В кабинете родимого друга я почувствовала себя куда более комфортно и защищенно и принялась жаловаться, размазывая по щекам слезы:
— Теперь они пытаются убедить меня в том, что Сашка с Димкой убили Ваньку, хладнокровно выпустив ему кишки наружу, а тип в костюме нам всем померещился! А то и не померещился, а мы, видите ли, сговорились! А еще они обозвали нас тупыми баранами! — вспоминала я все обиды.
— Да уж, — посуровел Борис Николаич, поняв, что его подругу обидели, и сказал нежно: — Ну ладно, не плачь, не стоят они того. — А я и не догадывалась, что мой лысый друг способен на нежность, подавно — ко мне, и потому расплакалась от умиления. А поскольку я и без того рыдала, то слез хлынуло в два раза больше. Но Акунинский меня не понял. — Знай, Юлия Сергеевна, не все такие. Группа Грядина — ложка дегтя в рядах бравых оперативников. Ему вечно мерещатся всякие заговоры и обманы. А на самом деле, просто вкалывать лень, и никаких моральных принципов нет. Засадит любого случайного прохожего, лишь бы перед начальством отчитаться, галочку поставить. А начальство и копать не станет, найден убийца — и дело с концом!
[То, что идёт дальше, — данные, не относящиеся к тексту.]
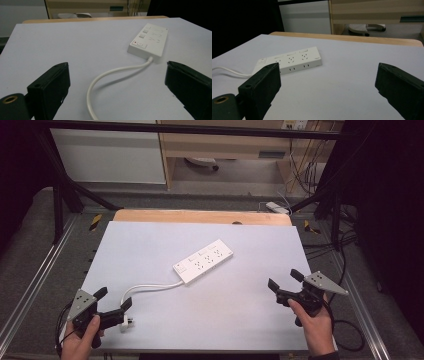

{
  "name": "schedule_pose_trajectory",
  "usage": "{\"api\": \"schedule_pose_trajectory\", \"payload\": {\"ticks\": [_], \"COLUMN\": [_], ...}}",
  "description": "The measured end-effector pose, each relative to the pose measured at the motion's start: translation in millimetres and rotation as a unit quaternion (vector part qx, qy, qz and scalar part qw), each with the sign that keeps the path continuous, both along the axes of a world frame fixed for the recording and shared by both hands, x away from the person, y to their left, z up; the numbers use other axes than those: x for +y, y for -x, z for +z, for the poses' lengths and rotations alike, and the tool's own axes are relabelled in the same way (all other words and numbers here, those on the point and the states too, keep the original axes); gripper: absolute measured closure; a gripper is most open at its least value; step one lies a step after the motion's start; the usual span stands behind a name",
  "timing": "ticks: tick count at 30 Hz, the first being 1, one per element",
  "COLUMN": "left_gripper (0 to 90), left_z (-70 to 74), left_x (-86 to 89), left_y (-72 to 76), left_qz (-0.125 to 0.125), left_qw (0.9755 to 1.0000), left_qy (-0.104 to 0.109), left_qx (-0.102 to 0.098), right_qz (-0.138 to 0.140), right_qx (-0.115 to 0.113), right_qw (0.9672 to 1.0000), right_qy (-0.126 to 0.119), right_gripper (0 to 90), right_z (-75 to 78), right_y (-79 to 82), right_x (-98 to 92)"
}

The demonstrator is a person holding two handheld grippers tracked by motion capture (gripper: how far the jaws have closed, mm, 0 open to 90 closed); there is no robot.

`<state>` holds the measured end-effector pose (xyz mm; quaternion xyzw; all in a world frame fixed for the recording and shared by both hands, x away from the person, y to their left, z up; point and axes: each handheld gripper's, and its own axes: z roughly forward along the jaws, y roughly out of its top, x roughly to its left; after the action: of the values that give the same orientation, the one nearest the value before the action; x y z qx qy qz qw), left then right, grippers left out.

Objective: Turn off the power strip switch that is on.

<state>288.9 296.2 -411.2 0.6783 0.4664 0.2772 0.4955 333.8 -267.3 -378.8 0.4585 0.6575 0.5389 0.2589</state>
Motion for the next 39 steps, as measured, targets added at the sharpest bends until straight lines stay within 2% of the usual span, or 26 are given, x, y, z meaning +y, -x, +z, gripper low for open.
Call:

— Как же так? — расстроилась я, представив себе, сколько невиновных людей пострадали из-за халатности таких работников. — Неужели мир так несправедлив? — продолжала реветь я.
— Ну не переживай, на то и существуем
— То есть вы как бы начальство над операми? — успокоившись и шмыгнув пару раз напоследок носом, начала я что-то просекать. А то одни — опера, иные — следователи. А разница где?